### EXERCISE
Beginning with the line that contains "Which region of the photo contains the black cable", transcribe every line through the end of the entries exactly as written, and reproduce nothing else.

───

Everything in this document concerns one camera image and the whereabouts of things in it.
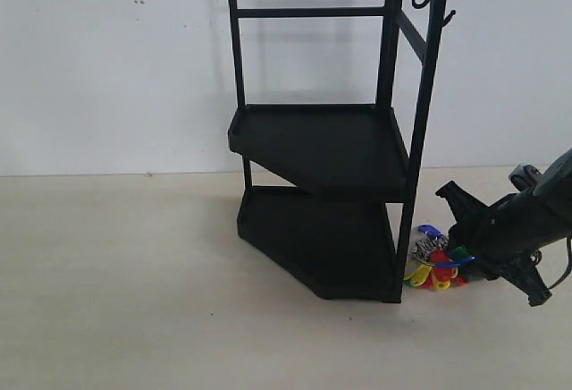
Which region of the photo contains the black two-tier corner shelf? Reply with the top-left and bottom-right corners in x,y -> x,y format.
228,0 -> 450,303

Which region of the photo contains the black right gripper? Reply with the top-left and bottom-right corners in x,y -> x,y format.
435,181 -> 571,307

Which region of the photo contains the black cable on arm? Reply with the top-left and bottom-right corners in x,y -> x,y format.
526,233 -> 572,293

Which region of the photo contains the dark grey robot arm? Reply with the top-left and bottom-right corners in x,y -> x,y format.
435,150 -> 571,307

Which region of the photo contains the colourful key tag bunch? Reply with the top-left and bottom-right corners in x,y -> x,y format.
403,225 -> 484,291

───

### EXERCISE RESULT
Which region of the photo contains the black cable on arm? Reply with the top-left and bottom-right corners in x,y -> x,y format.
526,233 -> 572,293

Which region of the photo contains the dark grey robot arm? Reply with the top-left and bottom-right corners in x,y -> x,y format.
435,150 -> 571,307

Which region of the photo contains the colourful key tag bunch? Reply with the top-left and bottom-right corners in x,y -> x,y format.
403,225 -> 484,291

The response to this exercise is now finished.